Provided records below:

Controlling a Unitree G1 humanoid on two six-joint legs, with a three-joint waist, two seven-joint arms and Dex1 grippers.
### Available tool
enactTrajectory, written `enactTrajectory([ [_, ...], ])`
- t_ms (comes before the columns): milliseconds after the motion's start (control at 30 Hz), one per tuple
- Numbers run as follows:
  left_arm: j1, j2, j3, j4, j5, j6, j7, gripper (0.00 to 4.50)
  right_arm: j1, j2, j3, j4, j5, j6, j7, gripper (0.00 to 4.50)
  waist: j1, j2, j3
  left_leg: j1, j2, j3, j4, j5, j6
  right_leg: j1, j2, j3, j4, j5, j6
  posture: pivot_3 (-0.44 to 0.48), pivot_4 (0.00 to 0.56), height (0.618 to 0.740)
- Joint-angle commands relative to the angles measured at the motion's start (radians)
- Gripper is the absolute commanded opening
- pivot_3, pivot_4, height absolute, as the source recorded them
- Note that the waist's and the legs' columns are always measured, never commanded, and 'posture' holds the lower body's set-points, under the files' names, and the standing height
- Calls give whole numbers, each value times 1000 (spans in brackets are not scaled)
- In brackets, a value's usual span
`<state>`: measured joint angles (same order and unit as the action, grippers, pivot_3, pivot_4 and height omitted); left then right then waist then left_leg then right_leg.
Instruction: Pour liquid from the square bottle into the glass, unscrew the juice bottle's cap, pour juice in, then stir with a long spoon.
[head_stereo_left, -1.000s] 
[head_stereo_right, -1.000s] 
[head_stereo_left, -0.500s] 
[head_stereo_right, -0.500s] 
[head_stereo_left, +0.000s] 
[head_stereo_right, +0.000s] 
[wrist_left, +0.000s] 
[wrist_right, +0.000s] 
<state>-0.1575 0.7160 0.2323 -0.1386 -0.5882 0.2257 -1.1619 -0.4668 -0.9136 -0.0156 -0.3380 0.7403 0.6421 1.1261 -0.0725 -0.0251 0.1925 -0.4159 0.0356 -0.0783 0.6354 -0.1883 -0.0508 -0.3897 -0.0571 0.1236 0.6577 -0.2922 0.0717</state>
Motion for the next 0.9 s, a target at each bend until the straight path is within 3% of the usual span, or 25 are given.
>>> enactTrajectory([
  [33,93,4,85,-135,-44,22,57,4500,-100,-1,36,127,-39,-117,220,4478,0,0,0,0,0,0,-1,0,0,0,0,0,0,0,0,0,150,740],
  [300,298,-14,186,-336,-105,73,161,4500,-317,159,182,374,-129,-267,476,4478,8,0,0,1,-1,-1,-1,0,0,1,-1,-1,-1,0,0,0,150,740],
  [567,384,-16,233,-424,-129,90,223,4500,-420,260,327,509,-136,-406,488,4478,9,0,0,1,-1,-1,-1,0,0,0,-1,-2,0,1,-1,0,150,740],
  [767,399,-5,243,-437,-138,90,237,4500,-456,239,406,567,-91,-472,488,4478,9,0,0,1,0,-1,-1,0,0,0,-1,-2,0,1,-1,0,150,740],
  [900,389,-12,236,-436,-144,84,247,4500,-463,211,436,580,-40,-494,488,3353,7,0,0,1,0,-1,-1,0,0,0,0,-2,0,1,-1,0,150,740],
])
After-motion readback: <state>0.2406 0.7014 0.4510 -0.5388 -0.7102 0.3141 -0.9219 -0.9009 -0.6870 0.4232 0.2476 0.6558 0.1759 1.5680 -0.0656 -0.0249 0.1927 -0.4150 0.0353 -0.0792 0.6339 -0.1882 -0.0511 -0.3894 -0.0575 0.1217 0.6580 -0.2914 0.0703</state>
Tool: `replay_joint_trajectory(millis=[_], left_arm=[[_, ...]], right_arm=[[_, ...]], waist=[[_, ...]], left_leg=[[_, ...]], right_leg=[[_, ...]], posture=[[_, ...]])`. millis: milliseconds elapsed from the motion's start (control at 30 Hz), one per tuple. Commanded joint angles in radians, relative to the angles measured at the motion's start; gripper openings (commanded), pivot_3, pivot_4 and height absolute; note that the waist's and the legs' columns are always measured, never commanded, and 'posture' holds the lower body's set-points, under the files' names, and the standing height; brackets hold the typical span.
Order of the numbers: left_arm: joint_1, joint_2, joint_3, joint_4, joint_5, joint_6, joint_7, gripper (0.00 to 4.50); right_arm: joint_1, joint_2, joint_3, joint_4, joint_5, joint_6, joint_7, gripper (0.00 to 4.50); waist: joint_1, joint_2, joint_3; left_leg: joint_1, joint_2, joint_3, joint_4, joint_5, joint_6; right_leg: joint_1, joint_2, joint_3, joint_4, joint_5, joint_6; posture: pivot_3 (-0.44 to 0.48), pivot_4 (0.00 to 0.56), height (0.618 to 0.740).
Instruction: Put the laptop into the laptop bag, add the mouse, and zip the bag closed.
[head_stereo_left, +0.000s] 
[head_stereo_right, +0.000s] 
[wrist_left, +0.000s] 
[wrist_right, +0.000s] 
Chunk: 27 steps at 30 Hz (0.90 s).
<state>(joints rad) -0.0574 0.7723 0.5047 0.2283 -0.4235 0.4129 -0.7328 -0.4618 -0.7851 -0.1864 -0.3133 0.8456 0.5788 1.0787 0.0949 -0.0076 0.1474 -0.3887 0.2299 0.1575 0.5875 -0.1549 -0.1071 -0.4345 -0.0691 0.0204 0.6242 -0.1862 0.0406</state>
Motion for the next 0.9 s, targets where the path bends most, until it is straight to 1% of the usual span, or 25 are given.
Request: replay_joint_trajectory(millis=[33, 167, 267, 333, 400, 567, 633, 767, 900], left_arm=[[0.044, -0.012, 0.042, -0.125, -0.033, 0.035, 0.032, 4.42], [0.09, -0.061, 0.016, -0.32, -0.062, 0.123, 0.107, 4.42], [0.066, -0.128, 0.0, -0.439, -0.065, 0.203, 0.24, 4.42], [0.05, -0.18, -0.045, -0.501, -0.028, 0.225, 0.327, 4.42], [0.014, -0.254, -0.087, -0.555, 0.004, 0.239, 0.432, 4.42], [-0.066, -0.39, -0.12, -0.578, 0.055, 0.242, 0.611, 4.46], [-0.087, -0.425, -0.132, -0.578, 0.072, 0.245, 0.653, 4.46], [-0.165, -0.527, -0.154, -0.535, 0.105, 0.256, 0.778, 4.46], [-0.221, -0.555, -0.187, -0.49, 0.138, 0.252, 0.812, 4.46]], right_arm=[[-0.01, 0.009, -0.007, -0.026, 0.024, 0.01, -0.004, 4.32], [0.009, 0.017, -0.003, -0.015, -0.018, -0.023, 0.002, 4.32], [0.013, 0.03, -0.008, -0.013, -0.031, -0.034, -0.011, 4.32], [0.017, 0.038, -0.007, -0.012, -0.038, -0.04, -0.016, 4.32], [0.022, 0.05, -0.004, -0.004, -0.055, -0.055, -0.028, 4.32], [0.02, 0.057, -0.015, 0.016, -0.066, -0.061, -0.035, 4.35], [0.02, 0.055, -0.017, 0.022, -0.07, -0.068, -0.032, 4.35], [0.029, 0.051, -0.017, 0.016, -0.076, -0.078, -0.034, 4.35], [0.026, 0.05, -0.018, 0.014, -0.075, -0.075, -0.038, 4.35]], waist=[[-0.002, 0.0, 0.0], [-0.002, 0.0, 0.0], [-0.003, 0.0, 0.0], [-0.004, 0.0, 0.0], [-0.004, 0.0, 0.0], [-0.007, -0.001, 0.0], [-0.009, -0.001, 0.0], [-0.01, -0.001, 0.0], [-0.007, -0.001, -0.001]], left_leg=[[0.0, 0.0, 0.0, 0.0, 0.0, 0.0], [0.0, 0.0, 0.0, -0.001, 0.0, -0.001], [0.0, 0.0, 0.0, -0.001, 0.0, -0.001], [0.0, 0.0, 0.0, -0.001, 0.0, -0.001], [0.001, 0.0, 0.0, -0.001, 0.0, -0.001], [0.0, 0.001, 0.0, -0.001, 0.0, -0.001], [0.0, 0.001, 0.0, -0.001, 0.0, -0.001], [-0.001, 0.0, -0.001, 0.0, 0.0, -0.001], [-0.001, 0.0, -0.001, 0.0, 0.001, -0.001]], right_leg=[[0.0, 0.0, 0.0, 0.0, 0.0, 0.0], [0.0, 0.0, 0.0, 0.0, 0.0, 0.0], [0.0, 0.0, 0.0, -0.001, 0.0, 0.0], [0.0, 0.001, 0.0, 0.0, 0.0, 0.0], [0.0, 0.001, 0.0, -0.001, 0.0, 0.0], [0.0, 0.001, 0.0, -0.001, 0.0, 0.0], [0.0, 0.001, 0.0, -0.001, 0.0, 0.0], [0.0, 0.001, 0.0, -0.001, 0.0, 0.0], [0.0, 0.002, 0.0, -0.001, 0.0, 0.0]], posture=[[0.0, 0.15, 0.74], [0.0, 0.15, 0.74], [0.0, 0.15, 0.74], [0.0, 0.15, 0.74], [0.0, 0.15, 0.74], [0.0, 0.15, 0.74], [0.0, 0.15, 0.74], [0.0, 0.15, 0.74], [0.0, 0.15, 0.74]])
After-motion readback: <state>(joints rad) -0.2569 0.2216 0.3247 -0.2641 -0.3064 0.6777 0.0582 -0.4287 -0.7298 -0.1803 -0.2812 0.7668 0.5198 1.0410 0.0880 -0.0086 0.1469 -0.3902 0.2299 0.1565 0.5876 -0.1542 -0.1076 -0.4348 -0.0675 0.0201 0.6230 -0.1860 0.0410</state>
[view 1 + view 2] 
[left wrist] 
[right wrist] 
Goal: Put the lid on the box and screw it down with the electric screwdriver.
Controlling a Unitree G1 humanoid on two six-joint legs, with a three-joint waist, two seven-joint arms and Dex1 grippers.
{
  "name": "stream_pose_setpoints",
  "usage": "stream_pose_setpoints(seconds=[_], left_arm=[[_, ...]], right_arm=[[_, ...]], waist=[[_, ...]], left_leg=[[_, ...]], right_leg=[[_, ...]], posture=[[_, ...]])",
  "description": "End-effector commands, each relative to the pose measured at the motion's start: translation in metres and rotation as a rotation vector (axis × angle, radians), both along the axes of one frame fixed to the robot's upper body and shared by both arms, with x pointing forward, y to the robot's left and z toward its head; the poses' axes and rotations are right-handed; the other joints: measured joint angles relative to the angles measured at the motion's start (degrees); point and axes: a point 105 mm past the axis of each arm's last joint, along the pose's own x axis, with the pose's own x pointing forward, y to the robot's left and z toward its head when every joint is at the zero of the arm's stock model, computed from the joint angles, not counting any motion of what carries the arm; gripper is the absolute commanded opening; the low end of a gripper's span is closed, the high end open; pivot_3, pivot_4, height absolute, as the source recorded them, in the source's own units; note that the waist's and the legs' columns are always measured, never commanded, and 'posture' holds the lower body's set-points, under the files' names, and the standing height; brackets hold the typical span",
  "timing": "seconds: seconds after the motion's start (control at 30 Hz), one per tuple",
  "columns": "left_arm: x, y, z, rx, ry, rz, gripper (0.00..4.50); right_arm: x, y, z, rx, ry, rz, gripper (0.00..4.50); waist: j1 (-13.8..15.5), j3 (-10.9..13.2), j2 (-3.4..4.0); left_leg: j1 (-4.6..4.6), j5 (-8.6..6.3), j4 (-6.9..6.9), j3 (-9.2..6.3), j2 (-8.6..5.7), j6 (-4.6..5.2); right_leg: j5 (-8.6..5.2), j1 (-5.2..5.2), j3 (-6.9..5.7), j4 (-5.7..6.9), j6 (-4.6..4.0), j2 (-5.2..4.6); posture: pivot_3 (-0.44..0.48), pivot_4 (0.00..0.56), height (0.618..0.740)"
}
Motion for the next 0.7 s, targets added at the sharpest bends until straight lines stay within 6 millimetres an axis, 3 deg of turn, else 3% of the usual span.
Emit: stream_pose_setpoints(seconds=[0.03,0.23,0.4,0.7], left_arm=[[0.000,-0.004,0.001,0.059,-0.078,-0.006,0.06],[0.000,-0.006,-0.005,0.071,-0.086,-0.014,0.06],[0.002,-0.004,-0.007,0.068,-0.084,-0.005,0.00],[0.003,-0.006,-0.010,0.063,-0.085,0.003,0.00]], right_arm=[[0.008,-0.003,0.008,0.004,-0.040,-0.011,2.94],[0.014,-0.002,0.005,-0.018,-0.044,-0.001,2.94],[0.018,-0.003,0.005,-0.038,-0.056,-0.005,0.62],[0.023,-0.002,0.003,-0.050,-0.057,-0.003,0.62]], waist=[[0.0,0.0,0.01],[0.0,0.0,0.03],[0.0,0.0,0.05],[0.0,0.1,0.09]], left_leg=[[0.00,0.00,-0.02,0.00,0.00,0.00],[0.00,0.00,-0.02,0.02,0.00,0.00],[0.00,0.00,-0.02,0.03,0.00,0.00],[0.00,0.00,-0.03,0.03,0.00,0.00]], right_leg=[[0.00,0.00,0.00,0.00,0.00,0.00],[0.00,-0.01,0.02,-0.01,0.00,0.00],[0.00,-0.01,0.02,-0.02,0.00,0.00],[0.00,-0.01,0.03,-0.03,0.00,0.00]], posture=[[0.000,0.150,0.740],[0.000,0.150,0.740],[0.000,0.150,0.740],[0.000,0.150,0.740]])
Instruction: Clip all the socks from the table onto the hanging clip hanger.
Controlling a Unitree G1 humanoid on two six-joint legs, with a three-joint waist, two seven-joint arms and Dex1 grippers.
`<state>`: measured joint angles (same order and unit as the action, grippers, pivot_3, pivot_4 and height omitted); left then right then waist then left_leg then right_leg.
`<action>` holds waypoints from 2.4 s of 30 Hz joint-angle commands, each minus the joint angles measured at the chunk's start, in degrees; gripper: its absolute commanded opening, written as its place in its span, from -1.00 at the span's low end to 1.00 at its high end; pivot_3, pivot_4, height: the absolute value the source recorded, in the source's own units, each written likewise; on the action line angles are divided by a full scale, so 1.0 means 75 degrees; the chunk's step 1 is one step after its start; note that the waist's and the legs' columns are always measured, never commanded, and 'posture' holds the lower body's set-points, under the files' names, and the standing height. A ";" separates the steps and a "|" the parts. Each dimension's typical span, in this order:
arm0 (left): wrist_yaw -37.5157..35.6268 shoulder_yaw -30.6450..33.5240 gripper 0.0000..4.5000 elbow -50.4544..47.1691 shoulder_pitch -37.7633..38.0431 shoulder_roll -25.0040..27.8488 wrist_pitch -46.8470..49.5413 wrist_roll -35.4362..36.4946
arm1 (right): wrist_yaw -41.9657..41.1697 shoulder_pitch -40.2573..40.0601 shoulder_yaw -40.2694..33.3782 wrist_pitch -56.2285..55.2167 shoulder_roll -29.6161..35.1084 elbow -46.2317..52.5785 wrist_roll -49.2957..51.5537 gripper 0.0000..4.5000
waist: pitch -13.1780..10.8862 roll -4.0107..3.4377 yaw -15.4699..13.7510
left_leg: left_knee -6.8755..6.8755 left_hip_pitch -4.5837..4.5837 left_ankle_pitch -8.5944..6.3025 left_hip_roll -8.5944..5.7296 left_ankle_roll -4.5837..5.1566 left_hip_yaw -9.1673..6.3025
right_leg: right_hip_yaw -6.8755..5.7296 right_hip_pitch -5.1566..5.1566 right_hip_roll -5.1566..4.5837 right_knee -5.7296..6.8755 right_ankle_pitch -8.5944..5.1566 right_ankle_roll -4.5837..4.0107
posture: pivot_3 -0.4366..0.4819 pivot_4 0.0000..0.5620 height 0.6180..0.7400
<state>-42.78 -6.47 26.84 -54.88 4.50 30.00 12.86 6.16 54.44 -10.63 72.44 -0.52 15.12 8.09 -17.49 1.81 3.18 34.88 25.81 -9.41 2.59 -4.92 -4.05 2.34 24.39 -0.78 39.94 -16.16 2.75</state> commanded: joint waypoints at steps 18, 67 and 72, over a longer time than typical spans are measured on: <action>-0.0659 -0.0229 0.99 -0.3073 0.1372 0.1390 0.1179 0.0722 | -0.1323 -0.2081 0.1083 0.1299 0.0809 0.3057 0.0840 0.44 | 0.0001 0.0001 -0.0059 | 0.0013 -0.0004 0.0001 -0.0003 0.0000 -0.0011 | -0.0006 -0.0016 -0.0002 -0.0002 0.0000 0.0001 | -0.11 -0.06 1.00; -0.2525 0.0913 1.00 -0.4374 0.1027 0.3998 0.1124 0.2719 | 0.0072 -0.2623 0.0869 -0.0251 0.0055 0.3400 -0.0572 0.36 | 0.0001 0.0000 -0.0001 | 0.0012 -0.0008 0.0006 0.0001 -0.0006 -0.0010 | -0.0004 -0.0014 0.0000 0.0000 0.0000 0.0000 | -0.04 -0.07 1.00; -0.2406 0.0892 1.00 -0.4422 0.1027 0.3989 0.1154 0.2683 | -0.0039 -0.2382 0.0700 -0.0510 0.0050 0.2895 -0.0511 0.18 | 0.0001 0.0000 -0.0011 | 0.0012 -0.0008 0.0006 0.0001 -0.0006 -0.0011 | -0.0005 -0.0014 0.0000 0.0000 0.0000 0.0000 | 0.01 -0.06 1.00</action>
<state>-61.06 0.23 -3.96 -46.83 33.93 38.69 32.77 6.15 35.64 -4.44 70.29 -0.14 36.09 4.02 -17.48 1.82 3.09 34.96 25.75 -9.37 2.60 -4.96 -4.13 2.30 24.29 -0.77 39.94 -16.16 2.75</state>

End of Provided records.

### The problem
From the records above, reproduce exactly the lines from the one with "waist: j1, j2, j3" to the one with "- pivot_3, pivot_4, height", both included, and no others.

### Task response
  waist: j1, j2, j3
  left_leg: j1, j2, j3, j4, j5, j6
  right_leg: j1, j2, j3, j4, j5, j6
  posture: pivot_3 (-0.44 to 0.48), pivot_4 (0.00 to 0.56), height (0.618 to 0.740)
- Joint-angle commands relative to the angles measured at the motion's start (radians)
- Gripper is the absolute commanded opening
- pivot_3, pivot_4, height absolute, as the source recorded them

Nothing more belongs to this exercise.